Barreto, Joana : La Majesté en images. Portraits du pouvoir dans la Naples des Aragon. 505 p., 600 ill., ISBN 978-2-7283-0974-0, 46 €
(École française de Rome, Rome 2013)
 
Reviewed by Nicolas Cordon, Université Paris 1 Panthéon-Sorbonne
 
Number of words : 1723 words
Published online 2015-01-13
Citation: Histara les comptes rendus (ISSN 2100-0700).
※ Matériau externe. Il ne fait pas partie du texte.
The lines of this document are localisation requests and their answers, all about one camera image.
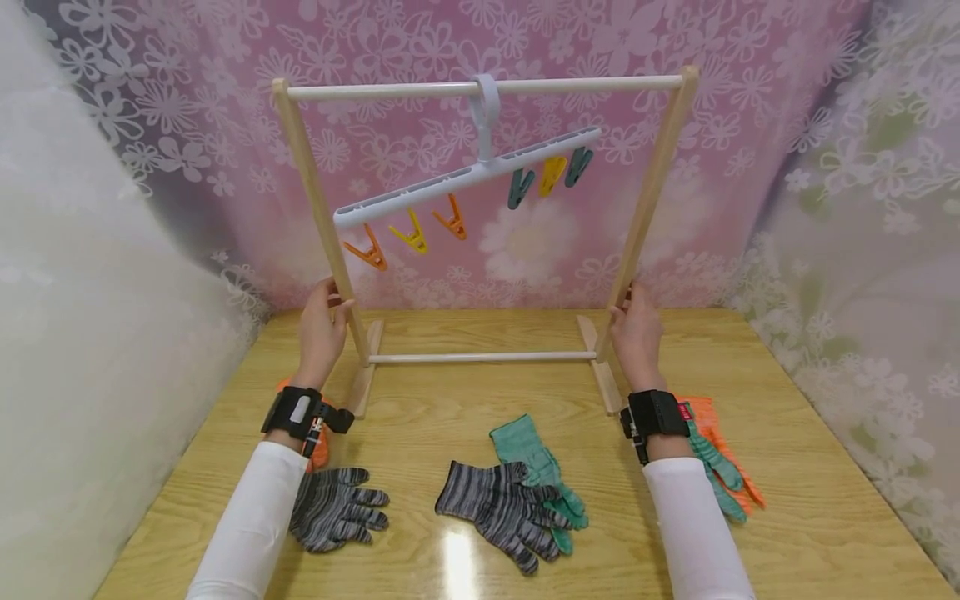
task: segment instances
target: orange glove
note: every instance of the orange glove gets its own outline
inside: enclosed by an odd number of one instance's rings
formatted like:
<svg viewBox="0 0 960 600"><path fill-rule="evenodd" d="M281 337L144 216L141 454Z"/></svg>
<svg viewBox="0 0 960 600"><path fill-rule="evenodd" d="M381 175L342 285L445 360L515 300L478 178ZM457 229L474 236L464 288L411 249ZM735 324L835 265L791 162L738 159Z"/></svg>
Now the orange glove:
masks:
<svg viewBox="0 0 960 600"><path fill-rule="evenodd" d="M736 503L743 508L743 512L747 515L753 512L753 504L750 502L751 498L760 508L767 508L767 501L763 498L763 494L760 493L759 488L750 476L747 475L747 471L736 461L730 447L727 445L727 441L720 434L720 419L717 417L716 411L713 410L713 399L708 397L678 397L677 400L679 402L690 403L690 408L693 409L694 420L697 423L697 429L700 430L700 434L707 438L707 440L740 471L740 476L743 477L743 489L735 492L727 488L727 486L724 486L724 488L727 489L727 492L736 500Z"/></svg>
<svg viewBox="0 0 960 600"><path fill-rule="evenodd" d="M279 393L280 390L290 385L290 377L287 377L283 381L276 384L276 391ZM324 398L328 404L332 405L330 398ZM330 459L330 450L327 446L330 443L330 428L326 426L326 423L320 430L320 441L313 447L313 454L310 455L310 462L306 465L306 472L312 473L316 470L326 467L327 461Z"/></svg>

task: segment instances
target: gray striped glove
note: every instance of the gray striped glove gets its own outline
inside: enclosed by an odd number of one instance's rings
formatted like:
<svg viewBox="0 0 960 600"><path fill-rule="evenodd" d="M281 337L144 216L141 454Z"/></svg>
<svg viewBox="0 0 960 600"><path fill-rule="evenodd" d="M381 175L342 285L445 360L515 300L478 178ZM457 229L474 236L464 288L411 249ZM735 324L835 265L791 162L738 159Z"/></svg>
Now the gray striped glove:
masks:
<svg viewBox="0 0 960 600"><path fill-rule="evenodd" d="M383 531L387 516L370 506L386 506L381 490L357 488L370 479L365 468L331 468L303 475L290 533L307 552L329 552L348 540L372 543L368 529Z"/></svg>
<svg viewBox="0 0 960 600"><path fill-rule="evenodd" d="M560 547L544 528L573 526L560 513L543 506L547 500L560 499L560 490L523 486L526 476L523 463L477 468L451 461L434 510L438 515L471 521L484 539L514 559L524 575L533 575L540 562L527 546L553 562L560 556Z"/></svg>

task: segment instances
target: white sleeve
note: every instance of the white sleeve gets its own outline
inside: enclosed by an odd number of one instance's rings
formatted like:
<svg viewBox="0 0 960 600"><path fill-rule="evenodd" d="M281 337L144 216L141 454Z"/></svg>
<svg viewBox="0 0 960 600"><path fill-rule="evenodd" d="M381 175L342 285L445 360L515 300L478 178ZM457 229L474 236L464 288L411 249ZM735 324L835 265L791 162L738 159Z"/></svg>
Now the white sleeve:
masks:
<svg viewBox="0 0 960 600"><path fill-rule="evenodd" d="M756 600L703 462L667 458L643 468L657 508L676 600Z"/></svg>
<svg viewBox="0 0 960 600"><path fill-rule="evenodd" d="M187 600L260 600L290 525L306 457L261 442L237 483Z"/></svg>

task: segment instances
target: table surface
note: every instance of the table surface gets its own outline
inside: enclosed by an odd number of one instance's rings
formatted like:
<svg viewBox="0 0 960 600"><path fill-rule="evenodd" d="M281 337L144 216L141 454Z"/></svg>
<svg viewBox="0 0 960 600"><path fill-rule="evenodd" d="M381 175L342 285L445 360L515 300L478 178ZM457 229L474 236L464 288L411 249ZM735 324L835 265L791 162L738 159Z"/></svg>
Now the table surface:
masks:
<svg viewBox="0 0 960 600"><path fill-rule="evenodd" d="M598 326L599 311L588 314ZM371 312L383 352L583 349L574 311ZM733 534L758 598L953 598L947 583L737 313L664 310L661 369L678 395L711 396L765 494ZM182 598L259 440L277 382L298 362L296 313L266 325L101 587L101 600ZM621 391L623 377L614 363ZM351 343L324 393L342 397ZM583 498L574 553L522 577L472 526L433 505L451 459L496 464L488 432L529 413ZM390 528L372 545L309 555L288 536L268 598L669 598L632 447L587 363L377 367L367 417L331 443L332 466L369 469Z"/></svg>

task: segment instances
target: hand
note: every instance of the hand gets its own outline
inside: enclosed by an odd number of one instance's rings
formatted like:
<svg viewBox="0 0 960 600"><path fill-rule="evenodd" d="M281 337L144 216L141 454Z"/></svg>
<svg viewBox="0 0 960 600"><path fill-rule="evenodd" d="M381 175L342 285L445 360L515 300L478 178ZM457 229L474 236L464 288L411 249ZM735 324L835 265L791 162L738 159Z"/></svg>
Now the hand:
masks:
<svg viewBox="0 0 960 600"><path fill-rule="evenodd" d="M631 284L622 308L611 306L613 351L634 392L666 390L660 374L663 325L657 308L639 280Z"/></svg>
<svg viewBox="0 0 960 600"><path fill-rule="evenodd" d="M330 308L336 307L333 320ZM325 279L310 293L300 315L300 367L290 379L298 388L320 390L347 339L347 314L353 300L342 301L333 279Z"/></svg>
Link: http://histara.sorbonne.fr/cr.php?cr=2121
Link to order this book
 
 

 

          Le livre de Joana Barreto, La Majesté en images. Portraits du pouvoir dans la Naples des Aragon est une étude très remarquable du rôle attribué à la production artistique dans la construction d'un projet politique à la Renaissance. L'auteur nous transporte à l'époque d'Alphonse V d'Aragon et de ses descendants, rois de Naples (territoire comprenant non seulement la cité parthénopéenne mais également un bon tiers de la péninsule italienne, des Abruzzes au nord à la Calabre et aux Pouilles au sud) entre 1442 et 1501. Dynastie ibérique, les Aragon s'emparent du mezzogiorno italien après la victoire d'Alphonse sur René d'Anjou au printemps 1442, amplifiant ainsi des possessions dans l'ouest de l'Espagne (Catalogne, Majorque et région de Valence) et le sud de l'Italie (Sicile et Sardaigne), dans le projet de faire de la Méditerranée un « lac catalan ». Loin de se contenter d'importer culture et traditions, les Aragon de Naples créeront un modèle de gouvernement original, véritable préfiguration de l'État moderne.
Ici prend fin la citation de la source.